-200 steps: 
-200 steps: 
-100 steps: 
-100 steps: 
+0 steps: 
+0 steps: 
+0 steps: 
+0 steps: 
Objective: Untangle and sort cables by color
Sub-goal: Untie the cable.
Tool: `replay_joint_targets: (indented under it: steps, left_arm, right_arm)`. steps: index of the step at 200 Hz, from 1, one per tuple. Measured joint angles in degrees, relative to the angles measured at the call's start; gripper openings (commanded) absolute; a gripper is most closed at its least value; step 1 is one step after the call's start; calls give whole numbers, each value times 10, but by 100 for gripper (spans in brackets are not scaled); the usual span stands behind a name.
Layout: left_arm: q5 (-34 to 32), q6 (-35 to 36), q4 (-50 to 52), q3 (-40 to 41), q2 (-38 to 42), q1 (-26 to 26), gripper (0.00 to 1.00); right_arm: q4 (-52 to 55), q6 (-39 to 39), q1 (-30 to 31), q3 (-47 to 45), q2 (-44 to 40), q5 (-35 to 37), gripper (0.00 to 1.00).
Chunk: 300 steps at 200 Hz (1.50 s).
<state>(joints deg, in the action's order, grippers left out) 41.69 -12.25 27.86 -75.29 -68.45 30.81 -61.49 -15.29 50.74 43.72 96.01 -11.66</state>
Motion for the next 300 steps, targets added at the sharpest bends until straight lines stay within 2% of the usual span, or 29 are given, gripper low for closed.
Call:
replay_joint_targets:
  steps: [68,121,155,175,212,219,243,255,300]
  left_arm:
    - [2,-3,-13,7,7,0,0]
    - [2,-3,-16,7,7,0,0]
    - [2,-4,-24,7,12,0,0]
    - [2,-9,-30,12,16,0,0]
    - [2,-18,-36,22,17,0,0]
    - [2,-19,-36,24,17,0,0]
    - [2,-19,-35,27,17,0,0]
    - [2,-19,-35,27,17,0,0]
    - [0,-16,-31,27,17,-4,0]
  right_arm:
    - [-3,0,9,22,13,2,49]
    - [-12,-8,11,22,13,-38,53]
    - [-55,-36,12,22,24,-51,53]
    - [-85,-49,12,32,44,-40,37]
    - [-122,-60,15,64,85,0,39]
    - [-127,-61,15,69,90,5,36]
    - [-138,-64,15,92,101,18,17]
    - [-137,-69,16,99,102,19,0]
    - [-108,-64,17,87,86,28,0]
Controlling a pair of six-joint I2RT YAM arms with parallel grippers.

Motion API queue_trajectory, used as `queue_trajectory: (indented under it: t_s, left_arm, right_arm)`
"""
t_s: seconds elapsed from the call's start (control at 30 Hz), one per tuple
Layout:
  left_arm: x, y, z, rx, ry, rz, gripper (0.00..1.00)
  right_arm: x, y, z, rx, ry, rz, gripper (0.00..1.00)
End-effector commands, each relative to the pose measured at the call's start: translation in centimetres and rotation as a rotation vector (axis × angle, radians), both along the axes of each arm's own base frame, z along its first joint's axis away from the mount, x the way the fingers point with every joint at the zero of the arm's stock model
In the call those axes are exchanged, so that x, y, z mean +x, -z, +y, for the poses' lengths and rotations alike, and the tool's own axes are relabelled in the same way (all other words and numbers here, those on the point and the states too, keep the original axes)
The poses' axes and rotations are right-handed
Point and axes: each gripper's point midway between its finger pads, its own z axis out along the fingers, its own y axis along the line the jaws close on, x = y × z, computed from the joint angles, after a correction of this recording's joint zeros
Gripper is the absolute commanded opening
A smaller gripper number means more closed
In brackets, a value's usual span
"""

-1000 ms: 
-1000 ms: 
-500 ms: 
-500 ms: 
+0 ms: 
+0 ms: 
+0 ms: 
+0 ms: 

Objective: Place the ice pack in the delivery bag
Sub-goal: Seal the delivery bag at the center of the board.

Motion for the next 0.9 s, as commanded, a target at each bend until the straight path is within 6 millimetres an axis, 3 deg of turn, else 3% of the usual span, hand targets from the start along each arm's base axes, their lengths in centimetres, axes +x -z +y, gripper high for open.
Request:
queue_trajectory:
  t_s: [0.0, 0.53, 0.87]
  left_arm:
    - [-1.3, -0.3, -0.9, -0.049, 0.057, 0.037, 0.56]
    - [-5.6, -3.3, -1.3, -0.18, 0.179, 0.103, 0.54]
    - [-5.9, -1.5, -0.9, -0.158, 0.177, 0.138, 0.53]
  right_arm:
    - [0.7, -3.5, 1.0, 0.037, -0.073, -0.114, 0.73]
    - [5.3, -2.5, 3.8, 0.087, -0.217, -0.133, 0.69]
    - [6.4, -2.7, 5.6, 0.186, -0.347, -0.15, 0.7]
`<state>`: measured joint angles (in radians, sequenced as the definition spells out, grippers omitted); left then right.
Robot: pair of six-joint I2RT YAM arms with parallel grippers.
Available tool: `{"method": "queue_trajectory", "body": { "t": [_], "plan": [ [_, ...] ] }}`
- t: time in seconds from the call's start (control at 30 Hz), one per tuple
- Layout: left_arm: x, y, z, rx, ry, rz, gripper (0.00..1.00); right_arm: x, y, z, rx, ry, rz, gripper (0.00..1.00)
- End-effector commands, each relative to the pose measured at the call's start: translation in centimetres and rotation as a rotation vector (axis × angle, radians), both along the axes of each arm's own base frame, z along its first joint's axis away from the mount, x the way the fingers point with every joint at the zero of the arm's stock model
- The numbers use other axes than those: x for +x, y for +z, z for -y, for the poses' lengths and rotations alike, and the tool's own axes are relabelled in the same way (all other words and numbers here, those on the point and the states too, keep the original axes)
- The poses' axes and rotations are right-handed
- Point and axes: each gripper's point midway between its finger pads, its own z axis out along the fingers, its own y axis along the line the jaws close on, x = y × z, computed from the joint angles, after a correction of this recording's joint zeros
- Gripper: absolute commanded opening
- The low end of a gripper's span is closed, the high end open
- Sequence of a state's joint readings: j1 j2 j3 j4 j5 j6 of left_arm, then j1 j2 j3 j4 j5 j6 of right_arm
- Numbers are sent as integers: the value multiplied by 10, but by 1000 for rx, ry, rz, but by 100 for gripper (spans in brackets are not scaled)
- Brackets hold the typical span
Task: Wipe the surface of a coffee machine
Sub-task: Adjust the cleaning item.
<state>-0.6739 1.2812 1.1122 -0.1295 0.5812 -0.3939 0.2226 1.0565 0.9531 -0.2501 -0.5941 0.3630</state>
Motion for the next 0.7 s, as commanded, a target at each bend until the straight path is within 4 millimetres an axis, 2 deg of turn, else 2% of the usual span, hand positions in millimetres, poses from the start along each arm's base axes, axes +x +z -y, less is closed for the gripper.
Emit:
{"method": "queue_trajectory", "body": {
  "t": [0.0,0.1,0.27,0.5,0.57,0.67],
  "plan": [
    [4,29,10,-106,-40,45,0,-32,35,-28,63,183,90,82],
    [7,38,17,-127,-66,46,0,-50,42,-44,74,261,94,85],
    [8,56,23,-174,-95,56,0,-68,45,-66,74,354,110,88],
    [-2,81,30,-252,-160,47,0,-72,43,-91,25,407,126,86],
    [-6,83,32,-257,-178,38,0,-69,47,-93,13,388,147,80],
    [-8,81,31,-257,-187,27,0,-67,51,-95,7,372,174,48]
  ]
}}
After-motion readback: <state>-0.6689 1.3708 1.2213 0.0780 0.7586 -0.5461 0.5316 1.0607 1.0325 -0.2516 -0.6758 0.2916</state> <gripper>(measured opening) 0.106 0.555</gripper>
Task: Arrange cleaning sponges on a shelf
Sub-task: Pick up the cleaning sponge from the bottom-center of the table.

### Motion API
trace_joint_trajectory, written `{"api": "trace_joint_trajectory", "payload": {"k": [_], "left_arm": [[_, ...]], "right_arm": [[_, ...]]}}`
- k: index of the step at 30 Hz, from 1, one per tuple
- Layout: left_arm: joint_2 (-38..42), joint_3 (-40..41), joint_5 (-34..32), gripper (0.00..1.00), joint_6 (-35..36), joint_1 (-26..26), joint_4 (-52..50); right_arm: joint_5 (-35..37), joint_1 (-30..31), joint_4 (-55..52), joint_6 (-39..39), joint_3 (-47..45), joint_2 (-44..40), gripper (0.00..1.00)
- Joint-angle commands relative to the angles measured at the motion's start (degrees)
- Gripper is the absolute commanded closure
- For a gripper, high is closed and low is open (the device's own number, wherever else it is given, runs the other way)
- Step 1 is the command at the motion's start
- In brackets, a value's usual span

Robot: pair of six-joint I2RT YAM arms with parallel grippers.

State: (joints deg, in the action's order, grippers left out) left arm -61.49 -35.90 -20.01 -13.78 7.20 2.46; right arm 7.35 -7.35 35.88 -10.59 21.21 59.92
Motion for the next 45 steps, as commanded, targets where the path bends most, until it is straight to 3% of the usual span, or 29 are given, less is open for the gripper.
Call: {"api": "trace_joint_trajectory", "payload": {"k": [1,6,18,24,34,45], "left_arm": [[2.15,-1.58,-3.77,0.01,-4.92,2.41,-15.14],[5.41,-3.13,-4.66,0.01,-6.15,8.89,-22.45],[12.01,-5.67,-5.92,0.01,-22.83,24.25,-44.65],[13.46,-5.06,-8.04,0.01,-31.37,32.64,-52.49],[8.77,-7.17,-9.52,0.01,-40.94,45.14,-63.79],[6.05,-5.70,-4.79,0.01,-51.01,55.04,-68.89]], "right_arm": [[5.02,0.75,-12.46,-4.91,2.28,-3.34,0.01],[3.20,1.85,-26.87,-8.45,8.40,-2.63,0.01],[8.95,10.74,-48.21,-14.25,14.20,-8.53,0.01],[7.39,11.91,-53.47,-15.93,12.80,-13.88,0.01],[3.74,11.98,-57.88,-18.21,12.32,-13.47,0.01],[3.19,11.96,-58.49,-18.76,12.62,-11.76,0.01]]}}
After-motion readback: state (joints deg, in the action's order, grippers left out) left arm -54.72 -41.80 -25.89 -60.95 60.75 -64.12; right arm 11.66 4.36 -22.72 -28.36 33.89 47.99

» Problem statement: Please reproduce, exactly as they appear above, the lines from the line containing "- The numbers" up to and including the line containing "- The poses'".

» Solution below:
- The numbers use other axes than those: x for +x, y for +z, z for -y, for the poses' lengths and rotations alike, and the tool's own axes are relabelled in the same way (all other words and numbers here, those on the point and the states too, keep the original axes)
- The poses' axes and rotations are right-handed

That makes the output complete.